Chen's family owned land in Haifeng county, a primarily rural area in East Guangdong noted for salt production and proximity to the port of Swatow. He spoke Haifeng Hokkien, Hakka, Cantonese, and, in adulthood, Mandarin with a Haifeng accent. His father, the only son of a gentry family, died when Chen was less than three years old. After his grandfather's death a year later, the family's fortunes declined. In 1899, the same year he became a xiucai, Chen married Huang Yun (黃雲), the daughter of his school principal; they would have eight children.

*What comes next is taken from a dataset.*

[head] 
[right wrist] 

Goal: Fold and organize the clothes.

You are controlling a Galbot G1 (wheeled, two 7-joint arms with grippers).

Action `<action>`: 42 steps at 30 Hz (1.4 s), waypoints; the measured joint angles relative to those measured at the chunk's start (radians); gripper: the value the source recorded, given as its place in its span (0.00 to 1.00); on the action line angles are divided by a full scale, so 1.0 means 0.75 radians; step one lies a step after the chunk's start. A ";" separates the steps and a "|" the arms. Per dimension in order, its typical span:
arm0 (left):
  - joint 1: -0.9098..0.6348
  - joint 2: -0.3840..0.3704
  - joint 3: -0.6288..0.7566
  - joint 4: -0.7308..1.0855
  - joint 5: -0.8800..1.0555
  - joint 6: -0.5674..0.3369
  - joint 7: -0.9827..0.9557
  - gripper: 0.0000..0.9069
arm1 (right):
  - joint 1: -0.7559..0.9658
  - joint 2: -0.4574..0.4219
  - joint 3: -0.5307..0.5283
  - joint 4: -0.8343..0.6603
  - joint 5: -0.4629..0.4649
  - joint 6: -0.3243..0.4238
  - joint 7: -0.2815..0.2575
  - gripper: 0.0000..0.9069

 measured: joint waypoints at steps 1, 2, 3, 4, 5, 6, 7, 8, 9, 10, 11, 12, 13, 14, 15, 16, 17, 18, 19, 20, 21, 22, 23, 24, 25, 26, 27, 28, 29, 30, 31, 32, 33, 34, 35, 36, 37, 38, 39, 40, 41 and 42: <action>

The aftermath of the Boxer Rebellion accelerated the reform movement in China. In 1904, Chen entered Haifeng's new Short-term Normal School for training modern teachers. After graduating, he was rejected for a teaching position by local gentry who considered him to have "revolutionary ideas". In the summer of 1906, he enrolled in the Academy of Law and Political Science (廣東法政學堂) in Canton, graduating at the top of his class in July 1908. The academy, part of the Late Qing reforms, trained future officials in Western learning and constitutional theory, with many Japanese and Chinese instructors who had studied in Japan.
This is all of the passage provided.